In my rear-view mirror, I notice a car slowly creeping up on me from behind. He gets a little to close to my rear bumper, and then slowly drifts into the left lane past me, lingering beside me and edging ahead. Then, with only three car lengths between us, he puts on his blinker and drifts in front of me. Now, with no other cars in sight, there’s just me and Mr. 83 mph on I-90, three car lengths apart.
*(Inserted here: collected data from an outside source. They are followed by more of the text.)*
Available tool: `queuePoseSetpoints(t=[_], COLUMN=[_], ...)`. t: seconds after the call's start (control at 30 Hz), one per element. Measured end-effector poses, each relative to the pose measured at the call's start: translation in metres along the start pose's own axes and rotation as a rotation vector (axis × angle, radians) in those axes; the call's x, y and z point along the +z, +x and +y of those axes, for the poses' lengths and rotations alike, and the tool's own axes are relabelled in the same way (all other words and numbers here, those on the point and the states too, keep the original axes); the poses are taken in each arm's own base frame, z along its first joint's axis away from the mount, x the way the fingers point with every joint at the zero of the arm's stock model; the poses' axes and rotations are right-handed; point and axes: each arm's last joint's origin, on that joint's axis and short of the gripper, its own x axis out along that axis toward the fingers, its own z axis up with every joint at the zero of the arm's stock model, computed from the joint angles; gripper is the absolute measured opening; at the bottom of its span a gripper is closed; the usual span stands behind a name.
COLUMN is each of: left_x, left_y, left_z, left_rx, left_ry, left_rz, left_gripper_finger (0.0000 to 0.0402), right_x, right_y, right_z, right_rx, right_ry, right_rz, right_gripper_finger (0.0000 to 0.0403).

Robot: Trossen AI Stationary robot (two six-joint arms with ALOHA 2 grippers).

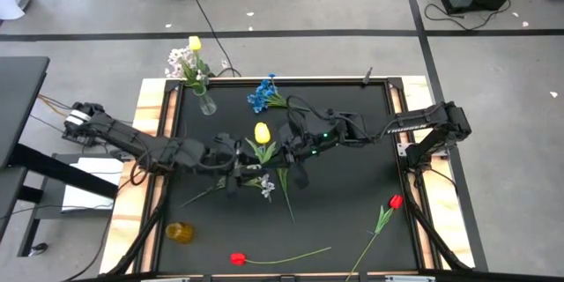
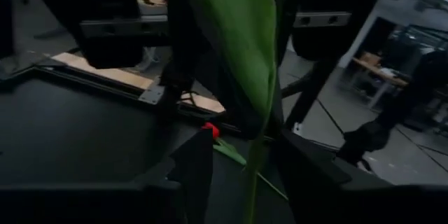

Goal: Sort flowers into vase by color
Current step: Put the yellow flower into the transparent vase

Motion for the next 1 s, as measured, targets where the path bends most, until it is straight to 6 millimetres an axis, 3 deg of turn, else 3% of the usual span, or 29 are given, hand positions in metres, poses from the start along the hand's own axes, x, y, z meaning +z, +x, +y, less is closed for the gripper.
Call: queuePoseSetpoints(t=[0.47, 0.73, 0.87, 1.0], left_x=[0.005, 0.008, 0.013, 0.018], left_y=[0.004, 0.002, -0.002, -0.009], left_z=[0.009, 0.010, 0.010, 0.011], left_rx=[-0.077, -0.054, -0.046, -0.029], left_ry=[0.104, 0.190, 0.207, 0.224], left_rz=[0.011, -0.013, -0.037, -0.053], left_gripper_finger=[0.0011, 0.0006, 0.0006, 0.0005], right_x=[0.005, 0.010, 0.021, 0.030], right_y=[-0.003, -0.010, -0.031, -0.060], right_z=[-0.008, -0.017, -0.010, 0.000], right_rx=[0.027, 0.025, -0.022, -0.118], right_ry=[-0.007, 0.093, 0.060, 0.000], right_rz=[-0.020, -0.020, -0.062, -0.081], right_gripper_finger=[0.0013, 0.0129, 0.0183, 0.0205])
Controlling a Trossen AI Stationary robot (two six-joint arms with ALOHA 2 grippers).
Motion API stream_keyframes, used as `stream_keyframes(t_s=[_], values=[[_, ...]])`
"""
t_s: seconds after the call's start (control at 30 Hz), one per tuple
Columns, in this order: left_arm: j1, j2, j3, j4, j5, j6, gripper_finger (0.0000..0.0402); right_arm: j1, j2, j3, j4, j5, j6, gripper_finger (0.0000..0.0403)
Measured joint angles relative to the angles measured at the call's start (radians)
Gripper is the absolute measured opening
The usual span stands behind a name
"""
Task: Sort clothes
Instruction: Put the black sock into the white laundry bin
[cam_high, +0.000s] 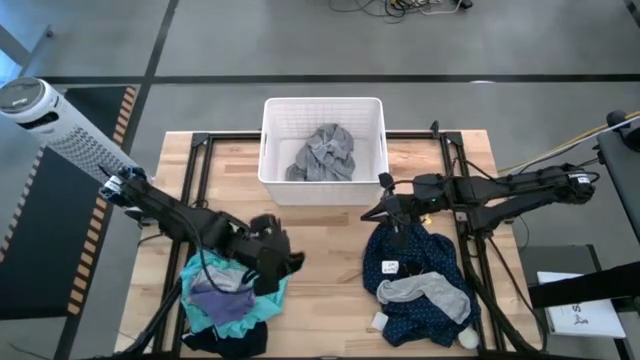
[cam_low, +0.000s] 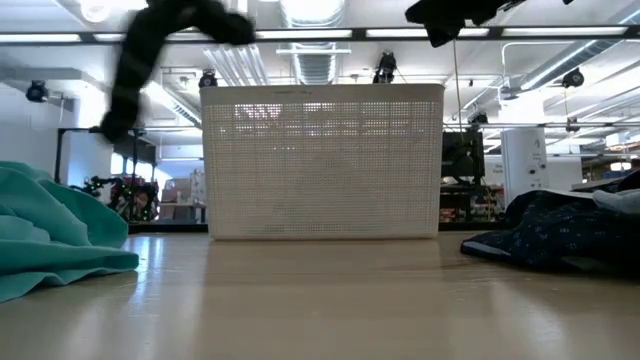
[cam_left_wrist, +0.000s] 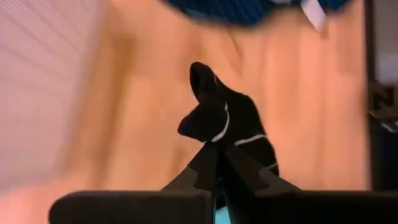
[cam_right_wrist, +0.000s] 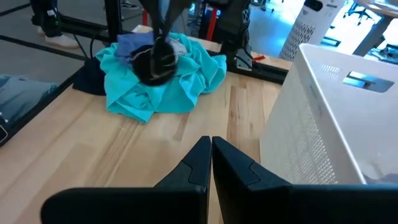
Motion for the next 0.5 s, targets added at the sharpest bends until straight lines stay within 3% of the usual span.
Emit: stream_keyframes(t_s=[0.2,0.5], values=[[0.082,-0.001,0.106,0.004,-0.168,0.211,0.0,0.02,-0.042,0.001,-0.001,-0.001,0.0,0.0],[0.29,-0.014,0.249,0.101,-0.199,0.578,0.0,0.036,-0.062,0.001,0.0,0.0,0.0,0.0]])
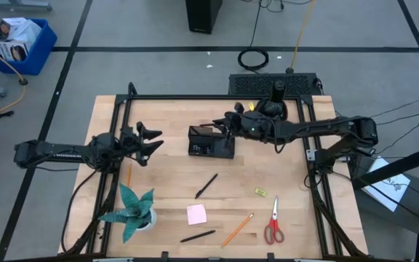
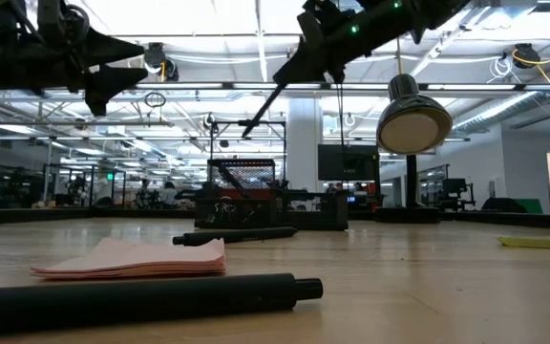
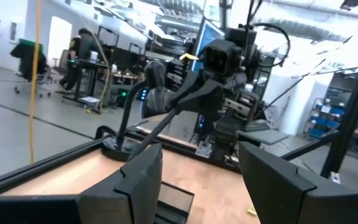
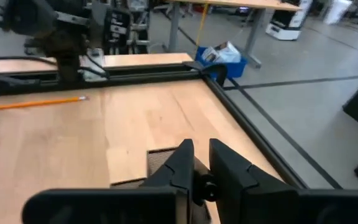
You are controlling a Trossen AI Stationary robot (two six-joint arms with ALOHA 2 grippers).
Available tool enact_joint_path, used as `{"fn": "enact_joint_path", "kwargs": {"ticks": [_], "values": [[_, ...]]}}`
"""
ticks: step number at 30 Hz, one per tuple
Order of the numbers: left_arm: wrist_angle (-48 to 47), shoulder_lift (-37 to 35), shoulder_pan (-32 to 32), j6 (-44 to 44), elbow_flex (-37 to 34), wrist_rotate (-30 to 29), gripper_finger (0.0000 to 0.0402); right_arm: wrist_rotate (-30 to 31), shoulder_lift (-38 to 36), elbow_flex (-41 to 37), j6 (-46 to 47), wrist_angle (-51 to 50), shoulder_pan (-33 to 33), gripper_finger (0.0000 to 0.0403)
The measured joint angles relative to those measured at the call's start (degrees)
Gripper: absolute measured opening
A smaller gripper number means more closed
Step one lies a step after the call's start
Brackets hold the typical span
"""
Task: Pick and place office supplies into organizer
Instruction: Put the black pen into the black desk organizer
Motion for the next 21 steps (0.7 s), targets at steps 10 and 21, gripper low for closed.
{"fn": "enact_joint_path", "kwargs": {"ticks": [10, 21], "values": [[0.5, 0.0, 0.0, -0.2, 0.0, 0.2, 0.0216, -1.6, 0.4, 2.0, 0.3, -5.2, -0.1, 0.0026], [0.6, 0.1, 0.0, -0.2, 0.0, 0.0, 0.0216, -4.8, 3.2, 1.9, 3.4, -5.3, -1.7, 0.0028]]}}
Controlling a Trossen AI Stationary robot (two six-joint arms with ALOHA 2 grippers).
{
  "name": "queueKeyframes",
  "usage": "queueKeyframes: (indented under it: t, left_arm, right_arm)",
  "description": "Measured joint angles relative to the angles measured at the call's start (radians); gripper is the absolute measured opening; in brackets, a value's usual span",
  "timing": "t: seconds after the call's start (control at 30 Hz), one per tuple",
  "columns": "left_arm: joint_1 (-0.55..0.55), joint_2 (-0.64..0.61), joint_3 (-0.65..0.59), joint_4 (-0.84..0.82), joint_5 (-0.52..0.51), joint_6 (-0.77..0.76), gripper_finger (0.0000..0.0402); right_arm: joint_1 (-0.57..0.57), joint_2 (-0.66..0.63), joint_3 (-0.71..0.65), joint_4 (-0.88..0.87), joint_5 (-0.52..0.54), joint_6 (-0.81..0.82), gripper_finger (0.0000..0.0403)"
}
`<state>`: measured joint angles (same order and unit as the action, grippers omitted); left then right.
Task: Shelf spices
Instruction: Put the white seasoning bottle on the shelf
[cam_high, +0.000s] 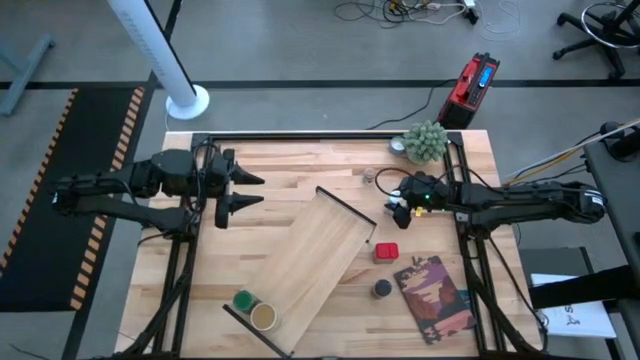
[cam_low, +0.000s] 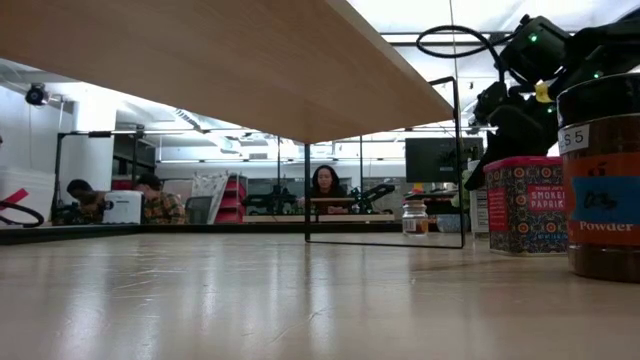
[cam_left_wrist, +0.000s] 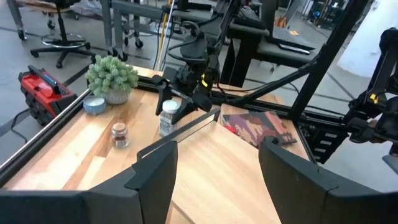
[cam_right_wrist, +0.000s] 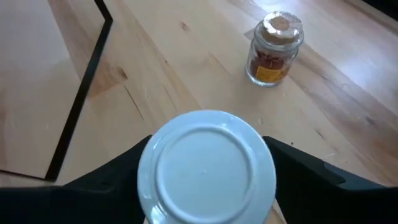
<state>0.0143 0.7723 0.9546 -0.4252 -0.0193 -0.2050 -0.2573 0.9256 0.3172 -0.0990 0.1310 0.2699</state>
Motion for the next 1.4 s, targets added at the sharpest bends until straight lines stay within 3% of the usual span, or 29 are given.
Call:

An emotion rises into awareness. It’s anger, from a distance. I see it coming slowly, as if it’s in the rear-view mirror of my brain. At this distance, it’s only annoyance. I feel it and see it coming and immediately know it can go in one of three directions: My annoyance could sit there and remain unpleasant, until I tire of it. If I provide it with oxygen, could rise up and blossom into full-blown anger. Or, I can send it away, leaving room for other—more pleasant—thoughts and actions.

That’s not to say annoyance and anger is wholly unpleasant. Part of me likes it; part of me feels so damn aggrieved and indignant and justified.

All this self-awareness is fabulous. This is the Sweet Spot of Self-Control.

Without moving or speaking, “Hello anger,” I say, to myself, in my brain.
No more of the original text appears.